Виктор снова выудил свой орган из ширинки и продолжил тереть его, зажав в кольцо между большим, указательным и средним пальцами, но желание пропало. «Еще один зритель! Такую тайну делить нельзя. Я не могу!» Он словно увидел себя со стороны. Ему стало стыдно, перед другим зрителем и перед собой. «Ему лучше, – подумал Виктор, – не знает, что он не один и что его видят. Как я раньше. Остается только позавидовать». Пенис опал в руке, бинокль опустился, Виктор смотрел на пожарище своей жизни.
Ему уже под шестьдесят. Плоть по-прежнему жаждет плоти, в которой есть отверстие. Однако уже давно единственным отверстием в плоти остается для него собственный кулак. Десять лет госпожа Кольраб дарила ему тепло, утешение и свое тело. Правительство положило конец послевоенной войне – распрям между беженцами и местными. В бывших лагерях, где раньше жили люди, которым некуда было идти и которые потом уехали в Палестину или Америку, и в недавно построенных поселках разместили немцев, высланных русскими и чехами обратно в Германию. Госпожа Кольраб уехала туда. Она хотела, чтобы Виктор поехал с ней, но он воспротивился. Виктор ворчал: «Я привык жить здесь. Что я забыл в Вальдкрайбурге или Гартенберге? В моем возрасте не переезжают, – попробовал он воззвать к жалости. – Ты тоже уже немолода. Поздно начинать все сначала. Здесь я хорошо лажу с людьми. Здесь со мной считаются, я не просто работник».
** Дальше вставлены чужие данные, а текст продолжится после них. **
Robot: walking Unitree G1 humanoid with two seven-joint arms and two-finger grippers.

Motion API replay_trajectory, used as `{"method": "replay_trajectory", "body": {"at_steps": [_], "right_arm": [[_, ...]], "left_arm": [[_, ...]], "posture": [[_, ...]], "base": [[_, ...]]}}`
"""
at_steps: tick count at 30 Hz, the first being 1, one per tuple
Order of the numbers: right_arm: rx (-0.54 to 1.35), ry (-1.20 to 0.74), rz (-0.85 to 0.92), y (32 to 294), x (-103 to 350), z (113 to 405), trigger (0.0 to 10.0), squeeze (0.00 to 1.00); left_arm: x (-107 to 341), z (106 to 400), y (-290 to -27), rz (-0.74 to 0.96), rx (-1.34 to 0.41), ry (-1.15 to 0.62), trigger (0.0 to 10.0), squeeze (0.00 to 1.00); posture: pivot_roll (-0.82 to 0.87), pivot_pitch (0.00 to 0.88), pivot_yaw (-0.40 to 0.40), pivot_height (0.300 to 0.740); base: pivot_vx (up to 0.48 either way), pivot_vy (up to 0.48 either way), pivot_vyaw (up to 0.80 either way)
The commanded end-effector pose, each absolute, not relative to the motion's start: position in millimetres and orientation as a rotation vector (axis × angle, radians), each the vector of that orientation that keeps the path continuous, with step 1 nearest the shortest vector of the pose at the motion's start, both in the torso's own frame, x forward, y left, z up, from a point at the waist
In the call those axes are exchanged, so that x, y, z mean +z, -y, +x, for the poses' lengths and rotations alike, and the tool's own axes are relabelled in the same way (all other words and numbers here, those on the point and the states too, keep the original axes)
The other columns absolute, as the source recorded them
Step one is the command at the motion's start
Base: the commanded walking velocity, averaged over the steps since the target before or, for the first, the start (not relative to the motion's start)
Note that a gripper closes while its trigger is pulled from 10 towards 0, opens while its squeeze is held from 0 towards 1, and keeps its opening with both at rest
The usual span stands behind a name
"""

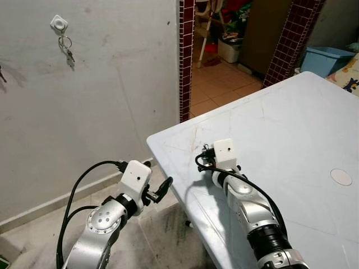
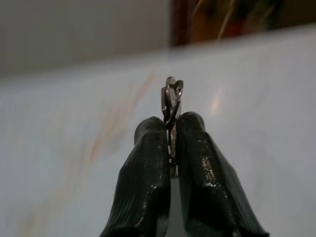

В усадьбе на озере Виктор стал незаменимым. Он выполнял все работы, и это грозило свести на нет разделение обязанностей на мужские и женские. С ним не просто считались – он сделался правой рукой.
Герта в последнее время стала очень рассеянной. Ее уже нельзя было оставлять на хозяйстве, но и найти помощницу по кухне не получалось. Почти все девушки шли работать на фабрики и заводы. Виктор начал помогать на кухне, делал работу, которую раньше выполняли женщины, в городах всё чаще стали делать итальянцы и греки, а скоро будут выполнять турки и представители еще каких-то неведомых национальностей, с которыми пятнадцать лет назад сталкивались только на войне, но не в повседневной жизни и уж никак не в собственной стране.